À ces mots, la femme alla s’installer à un petit bureau, prit une feuille et une plume et commença à écrire des noms. Robinson se tourna vers elle et lui dit.

— Pendant que vous y êtes, pouvez-vous m’écrire le nom du directeur du Music Hall où elle travaillait.

Pendant que Madame Larquet était occupée, monsieur Larquet demanda

— Avez-vous des pistes ?

— Nous commençons à peine notre enquête, nous avons effectivement quelques pistes.

— Pourquoi aurait-on voulu l’assassiner ? C’était une fille charmante avec tout le monde. Vous demanderez partout autour. Tout le monde l’aimait. Pourquoi ?

— Monsieur Larquet, c’est toujours la question qui nous obsède, nous les enquêteurs. Nous n’arrêtons jamais nos investigations tant qu’on n’y a pas répondu. C’est ce qui nous motive dans toutes nos actions pour trouver le coupable.

— Donc, vous avez écarté la piste de Patrick ? Ce ne peut pas être lui ? demanda la femme.

— Il nous faut encore quelques détails, mais il semble que son alibi soit solide.

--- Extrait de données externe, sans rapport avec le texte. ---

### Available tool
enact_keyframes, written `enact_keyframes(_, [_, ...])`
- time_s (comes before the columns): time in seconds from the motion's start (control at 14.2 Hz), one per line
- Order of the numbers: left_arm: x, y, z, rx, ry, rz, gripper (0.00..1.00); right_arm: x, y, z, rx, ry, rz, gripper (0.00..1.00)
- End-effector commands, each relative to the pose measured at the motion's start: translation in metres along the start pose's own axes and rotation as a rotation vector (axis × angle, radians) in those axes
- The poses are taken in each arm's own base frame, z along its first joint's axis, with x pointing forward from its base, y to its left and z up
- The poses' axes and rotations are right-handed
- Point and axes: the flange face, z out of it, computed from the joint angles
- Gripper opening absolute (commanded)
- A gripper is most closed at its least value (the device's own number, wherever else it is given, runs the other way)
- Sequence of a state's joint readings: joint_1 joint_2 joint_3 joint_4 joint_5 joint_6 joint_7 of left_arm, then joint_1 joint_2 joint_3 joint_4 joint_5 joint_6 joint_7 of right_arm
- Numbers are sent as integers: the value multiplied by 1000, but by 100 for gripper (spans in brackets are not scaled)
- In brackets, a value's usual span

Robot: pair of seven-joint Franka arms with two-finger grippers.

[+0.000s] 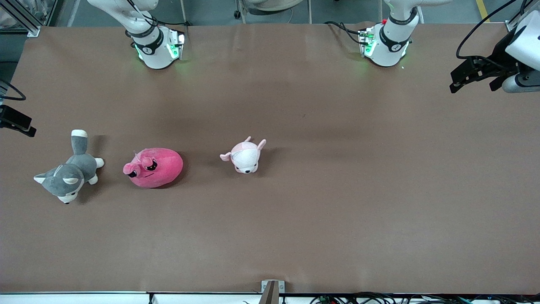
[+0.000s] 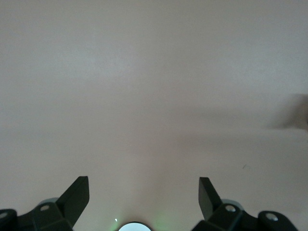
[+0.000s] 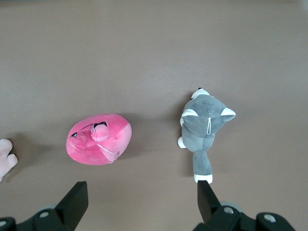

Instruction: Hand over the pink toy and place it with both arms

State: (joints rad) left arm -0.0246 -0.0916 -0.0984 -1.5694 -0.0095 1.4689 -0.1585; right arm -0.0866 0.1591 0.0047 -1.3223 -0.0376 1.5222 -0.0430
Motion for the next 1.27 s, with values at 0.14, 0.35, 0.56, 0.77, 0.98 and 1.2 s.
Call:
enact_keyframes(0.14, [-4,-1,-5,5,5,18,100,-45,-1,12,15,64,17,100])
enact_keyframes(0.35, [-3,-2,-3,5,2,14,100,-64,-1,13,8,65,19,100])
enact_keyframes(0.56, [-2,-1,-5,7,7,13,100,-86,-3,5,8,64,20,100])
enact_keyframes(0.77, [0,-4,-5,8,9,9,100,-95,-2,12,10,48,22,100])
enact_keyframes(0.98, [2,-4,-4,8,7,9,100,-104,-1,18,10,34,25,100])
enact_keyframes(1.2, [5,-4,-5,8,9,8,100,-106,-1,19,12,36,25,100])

— Je suis soulagée. Les enfants ont besoin de leur père et je le connais assez pour savoir qu’il saura s’en occuper.

À ces mots, Robinson se leva en disant.

— Je vous ai suffisamment accaparés. Merci de votre compréhension.

— C’est plutôt à nous de vous remercier, détective. Vous allez nous donner des nouvelles ?

— Dès que nous aurons des développements substantiels, je vous tiendrai au courant.

On entendit des cris d’enfants dehors.

— Il faut que j’aille voir ce qui se passe, veuillez m’excuser.

Sur ce, la femme partit presque en courant vers l’arrière de la maison. Larquet raccompagna Robinson à la porte, lui remit son chapeau et lui dit.

— Vous me promettez de retrouver l’assassin de ma fille ?

Robinson lui fit une affirmation qu’il ne faisait jamais d’habitude.

— Je vous le promets.

Après avoir serré la main de son hôte, Robinson sortit, détacha son cheval et repartit dans son véhicule.